I shake the image from my head as I weave through unseen debris. The flashlight on my helmet bounces back against the dense smoke. I dead end twice as fear rises in my chest. I’m lost. I have no idea which way is back, which way is out. My heart pounds in my head over the roaring flames.
Unless you’ve experienced it, one can only imagine the darkness that creeps in, the intense heat, the suffocating smoke. I’ve practiced this a million times, done it in real life almost as many, but nothing prepares you for the utter blindness.
My father’s voice breaks through the smoke and settles itself in the only clear spot in my mind. “You’re blind in there, son, with just your instincts and adrenaline. Listen to the instincts, boy, ignore the adrenaline, or that fire is gonna eat you up.”
I look at the gauge on the tank again, eight minutes. The toe of my boot hits against more debris – stairs; taking them one at a time I force myself to go slowly.

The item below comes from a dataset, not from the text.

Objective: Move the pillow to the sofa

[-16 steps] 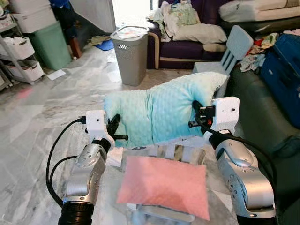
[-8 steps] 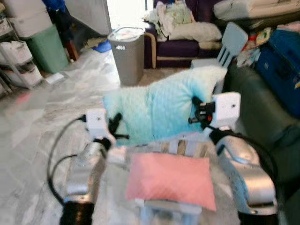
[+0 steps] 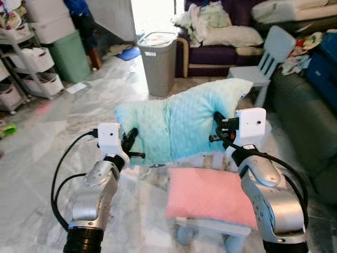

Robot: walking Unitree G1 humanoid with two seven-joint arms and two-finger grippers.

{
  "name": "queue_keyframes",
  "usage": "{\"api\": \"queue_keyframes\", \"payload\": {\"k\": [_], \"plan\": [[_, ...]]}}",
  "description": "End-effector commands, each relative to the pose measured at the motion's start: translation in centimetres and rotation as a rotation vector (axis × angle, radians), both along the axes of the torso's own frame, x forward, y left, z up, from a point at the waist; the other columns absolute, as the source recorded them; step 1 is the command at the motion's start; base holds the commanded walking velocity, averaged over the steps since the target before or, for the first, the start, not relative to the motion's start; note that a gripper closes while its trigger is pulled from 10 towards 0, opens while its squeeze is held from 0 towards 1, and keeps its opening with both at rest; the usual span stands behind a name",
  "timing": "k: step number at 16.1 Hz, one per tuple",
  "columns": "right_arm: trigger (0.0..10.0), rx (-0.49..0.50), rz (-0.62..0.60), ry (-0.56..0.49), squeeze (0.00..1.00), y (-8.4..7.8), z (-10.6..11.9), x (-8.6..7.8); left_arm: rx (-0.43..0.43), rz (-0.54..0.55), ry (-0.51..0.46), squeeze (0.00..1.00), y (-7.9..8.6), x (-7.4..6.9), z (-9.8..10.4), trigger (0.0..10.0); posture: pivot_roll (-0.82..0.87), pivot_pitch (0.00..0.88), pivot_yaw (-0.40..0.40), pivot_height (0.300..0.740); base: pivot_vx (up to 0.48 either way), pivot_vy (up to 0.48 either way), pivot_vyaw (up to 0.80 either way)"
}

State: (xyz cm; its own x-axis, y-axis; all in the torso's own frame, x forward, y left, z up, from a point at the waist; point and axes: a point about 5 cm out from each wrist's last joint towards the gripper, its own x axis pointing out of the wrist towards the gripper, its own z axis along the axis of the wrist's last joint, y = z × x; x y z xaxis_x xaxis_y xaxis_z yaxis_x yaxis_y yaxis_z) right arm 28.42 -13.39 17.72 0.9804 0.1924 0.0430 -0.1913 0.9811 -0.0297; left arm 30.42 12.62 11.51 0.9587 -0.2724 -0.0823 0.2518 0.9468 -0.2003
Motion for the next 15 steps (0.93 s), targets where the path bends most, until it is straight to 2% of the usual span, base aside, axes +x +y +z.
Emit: {"api": "queue_keyframes", "payload": {"k": [1, 6, 15], "plan": [[10.0, 0.003, 0.001, -0.023, 0.00, -0.05, 0.66, 0.02, 0.006, -0.031, -0.030, 0.00, -0.67, 0.07, 0.71, 10.0, -0.14, 0.000, 0.071, 0.740, 0.000, 0.000, 0.00], [10.0, -0.003, 0.001, -0.016, 0.00, -0.10, 0.61, 0.10, -0.013, -0.046, -0.056, 0.00, -0.89, 0.08, 0.91, 10.0, -0.14, 0.000, 0.067, 0.740, 0.000, 0.000, -0.78], [10.0, -0.012, 0.004, -0.019, 0.00, -0.17, 0.75, 0.27, -0.049, -0.066, -0.020, 0.00, -0.88, 0.18, 0.57, 10.0, -0.15, 0.000, 0.060, 0.740, 0.000, 0.000, -0.80]]}}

The whole house could come down around me; One wrong move and I’ll go down with it.
“Fire is a lot like life.” My father closes his eyes for a moment; I feel the seconds tick by. “If you don’t take your time you’re likely to get hurt, but take too much and you might lose your courage.”

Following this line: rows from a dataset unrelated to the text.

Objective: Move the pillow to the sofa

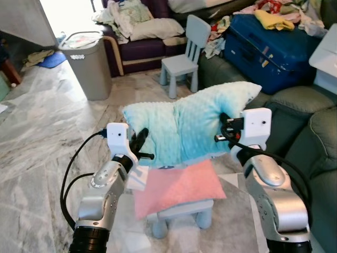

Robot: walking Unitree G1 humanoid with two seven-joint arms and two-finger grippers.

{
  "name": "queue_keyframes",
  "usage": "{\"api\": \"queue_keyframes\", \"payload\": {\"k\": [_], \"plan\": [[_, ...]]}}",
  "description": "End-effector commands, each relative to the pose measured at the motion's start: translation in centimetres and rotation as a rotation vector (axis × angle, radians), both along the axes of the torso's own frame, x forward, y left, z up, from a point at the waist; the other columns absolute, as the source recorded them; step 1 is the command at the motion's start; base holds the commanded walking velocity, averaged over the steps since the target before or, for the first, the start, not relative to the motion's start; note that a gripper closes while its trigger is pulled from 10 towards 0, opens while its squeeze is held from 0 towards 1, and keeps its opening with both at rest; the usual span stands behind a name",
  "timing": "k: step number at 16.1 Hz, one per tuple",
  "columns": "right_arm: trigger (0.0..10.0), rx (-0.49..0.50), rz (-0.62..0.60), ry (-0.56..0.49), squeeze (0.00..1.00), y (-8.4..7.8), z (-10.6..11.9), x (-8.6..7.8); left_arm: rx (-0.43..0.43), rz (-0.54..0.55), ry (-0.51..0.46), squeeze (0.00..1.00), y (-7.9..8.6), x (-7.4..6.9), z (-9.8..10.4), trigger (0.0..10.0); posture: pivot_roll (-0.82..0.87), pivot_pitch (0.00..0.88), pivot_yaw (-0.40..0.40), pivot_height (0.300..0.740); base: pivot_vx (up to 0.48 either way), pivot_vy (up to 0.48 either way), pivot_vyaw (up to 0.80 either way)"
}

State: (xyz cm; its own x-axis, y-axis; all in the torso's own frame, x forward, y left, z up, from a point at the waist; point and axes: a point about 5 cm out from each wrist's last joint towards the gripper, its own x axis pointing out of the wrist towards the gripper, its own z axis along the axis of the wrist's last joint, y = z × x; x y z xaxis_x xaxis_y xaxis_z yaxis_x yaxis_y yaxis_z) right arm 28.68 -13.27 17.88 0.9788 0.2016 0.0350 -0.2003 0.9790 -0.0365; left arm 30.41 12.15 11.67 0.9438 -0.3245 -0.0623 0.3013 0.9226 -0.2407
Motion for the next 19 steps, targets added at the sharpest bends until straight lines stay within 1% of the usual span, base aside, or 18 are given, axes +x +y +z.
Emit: {"api": "queue_keyframes", "payload": {"k": [1, 19], "plan": [[10.0, -0.005, -0.003, -0.026, 0.00, -0.31, 0.66, 0.05, -0.016, -0.027, -0.006, 0.00, -0.51, 0.18, 0.36, 10.0, -0.15, 0.000, 0.059, 0.740, 0.000, 0.000, -0.80], [10.0, -0.008, 0.002, -0.011, 0.00, -0.17, 0.51, -0.03, -0.034, -0.053, 0.022, 0.00, -0.70, -0.17, -0.03, 10.0, -0.15, 0.000, 0.061, 0.740, 0.000, 0.000, -0.80]]}}
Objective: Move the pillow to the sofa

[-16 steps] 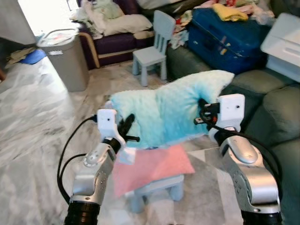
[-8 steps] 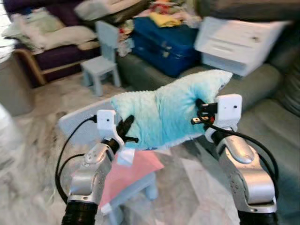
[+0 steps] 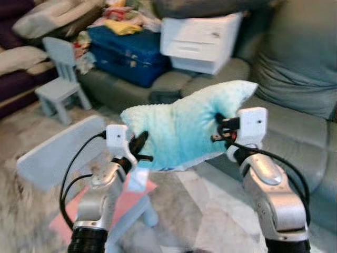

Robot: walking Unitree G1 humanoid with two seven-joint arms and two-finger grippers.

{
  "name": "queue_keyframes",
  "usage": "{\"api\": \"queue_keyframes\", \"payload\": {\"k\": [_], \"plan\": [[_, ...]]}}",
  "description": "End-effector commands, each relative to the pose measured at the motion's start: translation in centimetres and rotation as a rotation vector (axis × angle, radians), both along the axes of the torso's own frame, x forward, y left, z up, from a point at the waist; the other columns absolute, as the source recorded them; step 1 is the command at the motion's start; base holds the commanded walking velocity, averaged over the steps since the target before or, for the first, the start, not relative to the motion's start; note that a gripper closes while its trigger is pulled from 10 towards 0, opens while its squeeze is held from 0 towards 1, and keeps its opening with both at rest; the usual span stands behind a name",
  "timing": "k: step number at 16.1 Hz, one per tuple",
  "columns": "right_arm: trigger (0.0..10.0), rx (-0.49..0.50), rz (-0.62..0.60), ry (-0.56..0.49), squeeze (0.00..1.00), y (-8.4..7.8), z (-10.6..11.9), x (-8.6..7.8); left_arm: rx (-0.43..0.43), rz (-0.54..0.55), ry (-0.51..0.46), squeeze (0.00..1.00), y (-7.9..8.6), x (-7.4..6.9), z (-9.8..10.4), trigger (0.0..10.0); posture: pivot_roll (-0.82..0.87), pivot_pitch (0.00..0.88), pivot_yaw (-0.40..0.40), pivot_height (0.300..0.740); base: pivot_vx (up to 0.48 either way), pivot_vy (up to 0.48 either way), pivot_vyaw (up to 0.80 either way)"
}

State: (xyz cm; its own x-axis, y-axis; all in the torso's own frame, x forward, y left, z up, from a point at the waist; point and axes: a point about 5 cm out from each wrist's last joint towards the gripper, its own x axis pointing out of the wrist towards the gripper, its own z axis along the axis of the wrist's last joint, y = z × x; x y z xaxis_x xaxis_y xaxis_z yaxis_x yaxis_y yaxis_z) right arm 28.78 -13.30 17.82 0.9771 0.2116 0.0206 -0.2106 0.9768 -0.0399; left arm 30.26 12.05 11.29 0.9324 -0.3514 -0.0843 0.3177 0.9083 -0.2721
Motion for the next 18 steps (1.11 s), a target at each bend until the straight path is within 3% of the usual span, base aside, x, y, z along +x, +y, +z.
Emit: {"api": "queue_keyframes", "payload": {"k": [1, 4, 15, 18], "plan": [[10.0, -0.002, -0.009, -0.022, 0.00, -0.15, 0.53, -0.13, -0.013, -0.025, -0.012, 0.00, -0.57, 0.00, 0.40, 10.0, -0.15, 0.000, 0.062, 0.740, 0.000, 0.000, -0.80], [10.0, -0.001, -0.011, -0.020, 0.00, -0.15, 0.51, -0.13, -0.016, -0.024, -0.011, 0.00, -0.50, 0.03, 0.41, 10.0, -0.15, 0.000, 0.062, 0.740, 0.000, 0.000, 0.00], [10.0, -0.003, -0.008, -0.003, 0.00, -0.03, 0.23, -0.16, -0.047, -0.040, -0.005, 0.00, -0.68, -0.09, 0.48, 10.0, -0.15, 0.000, 0.067, 0.740, 0.000, 0.000, -0.78], [10.0, -0.006, 0.010, -0.019, 0.00, 0.24, 0.48, -0.19, -0.074, -0.064, -0.017, 0.00, -0.78, -0.20, 0.70, 10.0, -0.16, 0.000, 0.067, 0.740, 0.225, 0.097, 0.00]]}}
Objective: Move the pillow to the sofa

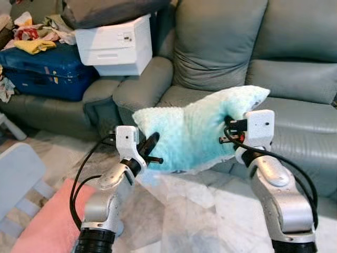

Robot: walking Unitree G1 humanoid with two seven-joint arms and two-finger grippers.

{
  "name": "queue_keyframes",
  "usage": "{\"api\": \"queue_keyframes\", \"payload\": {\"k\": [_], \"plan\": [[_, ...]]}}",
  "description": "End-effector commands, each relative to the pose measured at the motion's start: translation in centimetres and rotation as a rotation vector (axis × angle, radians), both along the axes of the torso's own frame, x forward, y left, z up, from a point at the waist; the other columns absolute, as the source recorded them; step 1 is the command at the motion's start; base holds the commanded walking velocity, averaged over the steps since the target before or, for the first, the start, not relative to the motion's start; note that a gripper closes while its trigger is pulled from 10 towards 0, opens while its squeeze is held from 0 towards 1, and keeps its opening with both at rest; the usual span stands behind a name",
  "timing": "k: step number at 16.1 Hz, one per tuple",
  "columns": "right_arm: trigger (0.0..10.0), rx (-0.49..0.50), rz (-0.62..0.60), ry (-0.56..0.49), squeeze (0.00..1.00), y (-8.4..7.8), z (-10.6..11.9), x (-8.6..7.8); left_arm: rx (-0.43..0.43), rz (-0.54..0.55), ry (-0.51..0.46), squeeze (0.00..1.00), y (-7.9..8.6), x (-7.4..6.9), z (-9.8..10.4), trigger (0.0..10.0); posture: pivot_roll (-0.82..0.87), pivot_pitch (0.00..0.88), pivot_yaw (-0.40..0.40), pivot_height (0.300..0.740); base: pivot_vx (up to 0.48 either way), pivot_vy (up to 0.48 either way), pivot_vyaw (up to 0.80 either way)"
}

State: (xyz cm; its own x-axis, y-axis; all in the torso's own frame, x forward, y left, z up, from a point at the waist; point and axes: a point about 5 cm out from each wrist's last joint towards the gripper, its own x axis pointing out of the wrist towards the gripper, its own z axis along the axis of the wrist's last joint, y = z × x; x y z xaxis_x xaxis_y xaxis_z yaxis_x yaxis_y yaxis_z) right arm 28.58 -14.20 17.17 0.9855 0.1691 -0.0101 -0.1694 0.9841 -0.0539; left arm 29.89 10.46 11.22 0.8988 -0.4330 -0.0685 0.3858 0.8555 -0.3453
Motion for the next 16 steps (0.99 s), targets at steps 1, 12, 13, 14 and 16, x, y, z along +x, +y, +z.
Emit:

The floor shifts and thunders as I stumble on to the second floor. I turn around to only smoke; the stairs are gone. Flames lick at the walls like long fingers. Light bounces through the smoke in the upstairs hall.
With five minutes remaining I scan what’s left of the upstairs hallway, searching for anything that might lead me to a small child. Melted picture frames ooze from the walls, memories lost but in the mind.

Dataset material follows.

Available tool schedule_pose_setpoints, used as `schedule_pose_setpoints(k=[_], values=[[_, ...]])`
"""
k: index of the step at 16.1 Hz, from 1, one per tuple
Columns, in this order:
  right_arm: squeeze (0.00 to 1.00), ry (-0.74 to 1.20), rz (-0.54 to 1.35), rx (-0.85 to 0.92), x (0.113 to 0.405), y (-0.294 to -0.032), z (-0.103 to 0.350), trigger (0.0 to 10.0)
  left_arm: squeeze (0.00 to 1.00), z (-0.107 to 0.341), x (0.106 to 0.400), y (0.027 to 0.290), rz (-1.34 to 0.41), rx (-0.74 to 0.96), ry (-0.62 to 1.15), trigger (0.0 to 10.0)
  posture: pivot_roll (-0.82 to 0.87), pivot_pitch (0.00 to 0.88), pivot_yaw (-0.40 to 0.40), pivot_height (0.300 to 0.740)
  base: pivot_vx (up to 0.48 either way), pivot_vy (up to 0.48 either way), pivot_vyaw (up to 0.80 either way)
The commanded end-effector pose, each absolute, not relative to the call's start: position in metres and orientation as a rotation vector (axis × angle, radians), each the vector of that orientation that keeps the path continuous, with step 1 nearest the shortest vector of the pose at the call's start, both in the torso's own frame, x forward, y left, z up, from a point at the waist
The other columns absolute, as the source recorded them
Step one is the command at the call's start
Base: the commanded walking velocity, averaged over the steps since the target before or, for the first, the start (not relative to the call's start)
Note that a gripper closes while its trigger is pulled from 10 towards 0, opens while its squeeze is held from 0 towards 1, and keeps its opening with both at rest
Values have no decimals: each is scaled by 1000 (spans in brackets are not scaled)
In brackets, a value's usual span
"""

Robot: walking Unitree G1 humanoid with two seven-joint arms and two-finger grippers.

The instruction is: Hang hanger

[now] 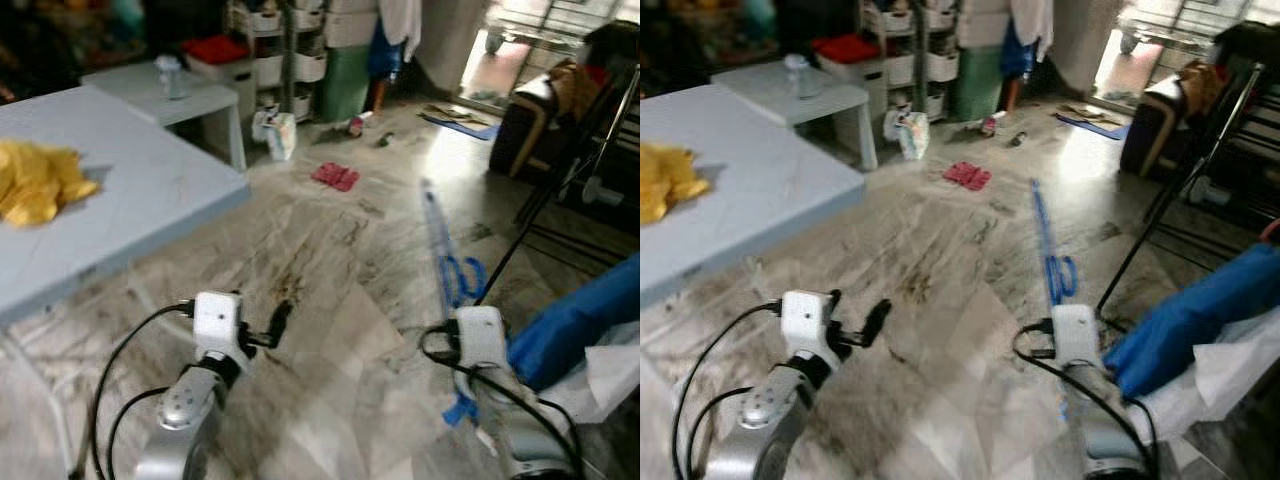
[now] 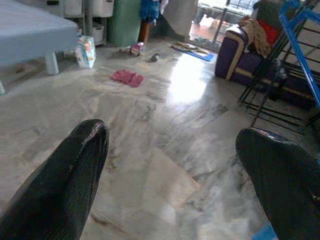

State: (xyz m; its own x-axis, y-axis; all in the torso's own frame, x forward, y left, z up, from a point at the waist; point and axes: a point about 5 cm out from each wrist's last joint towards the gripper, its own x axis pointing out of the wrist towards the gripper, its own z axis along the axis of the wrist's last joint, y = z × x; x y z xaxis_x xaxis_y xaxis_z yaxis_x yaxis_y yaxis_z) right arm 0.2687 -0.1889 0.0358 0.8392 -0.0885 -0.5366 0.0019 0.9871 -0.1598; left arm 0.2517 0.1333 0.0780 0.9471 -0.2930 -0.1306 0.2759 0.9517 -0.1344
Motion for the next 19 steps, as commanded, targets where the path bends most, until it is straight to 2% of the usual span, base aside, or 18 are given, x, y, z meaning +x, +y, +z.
schedule_pose_setpoints(k=[1, 4, 13, 19], values=[[0, 548, -44, -152, 273, -187, 41, 10000, 0, 78, 252, 135, -291, -110, 159, 10000, 71, 0, -69, 740, 382, 289, -800], [0, 550, -42, -152, 273, -186, 41, 10000, 0, 72, 251, 131, -292, -96, 202, 10000, 68, 0, -72, 740, 125, 100, -708], [0, 546, -56, -126, 275, -185, 42, 10000, 0, 69, 252, 128, -292, -107, 245, 10000, 65, 0, -74, 740, 0, 0, 0], [0, 555, -51, -139, 276, -185, 41, 10000, 0, 68, 251, 124, -311, -97, 245, 10000, 63, 0, -77, 740, 0, 301, -800]])
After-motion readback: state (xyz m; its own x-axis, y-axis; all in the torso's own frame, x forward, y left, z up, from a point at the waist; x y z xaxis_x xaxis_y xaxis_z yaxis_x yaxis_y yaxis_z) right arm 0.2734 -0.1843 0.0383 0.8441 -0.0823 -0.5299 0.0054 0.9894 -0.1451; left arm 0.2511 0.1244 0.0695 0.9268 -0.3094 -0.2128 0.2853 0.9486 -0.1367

“Your old man can’t be here forever,” my father’s voice rattles in his throat. The clock on the wall ticks down to three minutes.
My lungs scream in my chest, my eyes and nose burn, my mouth and throat are dry and charred. I take a second to close my eyes, focus my mind, calm my screaming body.
“Sometimes, amidst all the chaos everything calms, the air stills, the sound dies. It’s only for a moment, and it’s always right before all hell breaks loose.”
The house shudders as the ceiling crashes down around me. I stumble back. Pain screams through my shoulder. I land on the floor, hands covering my head.
The floor sways, or maybe it’s just in my head. I need to get out. Exhausted I pull myself to my feet and move around the pile of rubble.
My headlamp flashes over burnt walls and a closed door. Slowly, I push the door open prepared for flames to backlash into the hall. All clear, I step over debris into a room – a child’s room, even with the charred walls, and blackened floor it’s obvious. What’s left of the bed is empty. I search frantically for any place a small child might hide. My eyes focus on a space in the wall. I rush towards it. With my tank empty, I push what’s left of the closet doors away. I bend down and scoop the small child into my arms and race for the window.
“It’s not getting in that’s the hard part, it’s getting out. Same goes for fatherhood.” My father’s laugh turns into a wheezing cough. “It doesn’t matter how you jump, son, as long as you land on your feet.”
I shelter the limp body with mine and plunge into the air, as shards of glass rain down around us.
*******
I open my eyes and see Danny sitting in a chair beside the bed.
“That was a brave thing you did – stupid but brave.” Danny runs his hands through his hair, messy and still smelling of smoke. “They’re calling you a hero for saving that boy’s life.”
I shake my head.
“Risking your own life to save another, that’s not a hero, that’s a firefighter.” My father’s eyes twinkle with pride. I grip his hand tightly in mine, tears streaming down my face. I was twelve years old when my father was nearly killed in a fire. He kept fighting because that’s what firemen do; what I’ll keep doing until the day I die.
“You’re an idiot, Jack-o.”
My scorched voice barely a whisper, I smile through cracked lips. “Bite me, Dano.”